## REQUIREMENT
Scan the records and identify every line in which the string "upward" occurs, then return those lines.

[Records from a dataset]
◇ ◇ ◇ ◇

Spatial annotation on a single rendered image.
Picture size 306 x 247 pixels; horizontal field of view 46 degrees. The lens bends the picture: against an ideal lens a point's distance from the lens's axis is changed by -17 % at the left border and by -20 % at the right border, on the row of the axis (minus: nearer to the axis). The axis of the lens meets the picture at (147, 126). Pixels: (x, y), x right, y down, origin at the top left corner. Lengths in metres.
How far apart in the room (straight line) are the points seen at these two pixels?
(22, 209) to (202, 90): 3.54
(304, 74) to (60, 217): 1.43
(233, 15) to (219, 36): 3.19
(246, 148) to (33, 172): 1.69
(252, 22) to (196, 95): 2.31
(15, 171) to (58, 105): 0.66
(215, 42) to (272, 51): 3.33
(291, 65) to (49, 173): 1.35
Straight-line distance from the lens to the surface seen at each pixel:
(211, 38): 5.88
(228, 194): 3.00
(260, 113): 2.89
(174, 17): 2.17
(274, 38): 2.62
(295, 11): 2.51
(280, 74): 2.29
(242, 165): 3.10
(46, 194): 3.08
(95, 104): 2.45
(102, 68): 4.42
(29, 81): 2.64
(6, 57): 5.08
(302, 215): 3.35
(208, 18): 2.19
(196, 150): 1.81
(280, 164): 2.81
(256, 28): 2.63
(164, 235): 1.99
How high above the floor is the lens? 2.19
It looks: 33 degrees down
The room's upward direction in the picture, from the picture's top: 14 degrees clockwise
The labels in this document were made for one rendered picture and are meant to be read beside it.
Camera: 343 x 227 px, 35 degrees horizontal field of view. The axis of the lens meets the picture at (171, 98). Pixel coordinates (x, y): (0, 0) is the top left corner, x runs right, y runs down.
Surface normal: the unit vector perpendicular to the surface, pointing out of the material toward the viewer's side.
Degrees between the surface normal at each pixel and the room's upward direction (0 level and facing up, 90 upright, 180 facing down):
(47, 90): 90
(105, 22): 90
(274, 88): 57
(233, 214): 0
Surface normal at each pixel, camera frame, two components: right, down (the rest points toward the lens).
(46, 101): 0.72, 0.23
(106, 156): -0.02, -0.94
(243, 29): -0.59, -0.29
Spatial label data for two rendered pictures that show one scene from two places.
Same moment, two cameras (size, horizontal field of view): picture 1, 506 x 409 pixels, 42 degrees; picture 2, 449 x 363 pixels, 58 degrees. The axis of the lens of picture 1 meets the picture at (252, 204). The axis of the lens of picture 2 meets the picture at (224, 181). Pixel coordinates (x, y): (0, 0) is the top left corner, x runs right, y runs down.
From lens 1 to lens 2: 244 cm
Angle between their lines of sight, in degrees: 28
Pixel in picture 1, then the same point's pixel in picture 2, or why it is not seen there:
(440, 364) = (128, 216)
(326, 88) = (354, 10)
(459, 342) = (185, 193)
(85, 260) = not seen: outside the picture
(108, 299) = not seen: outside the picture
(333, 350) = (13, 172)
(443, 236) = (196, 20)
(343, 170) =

◇ ◇ ◇ ◇

## SOLUTION TO THIS PROBLEM
The room's upward direction in the picture, from the picture's top: 14 degrees clockwise
Degrees between the surface normal at each pixel and the room's upward direction (0 level and facing up, 90 upright, 180 facing down):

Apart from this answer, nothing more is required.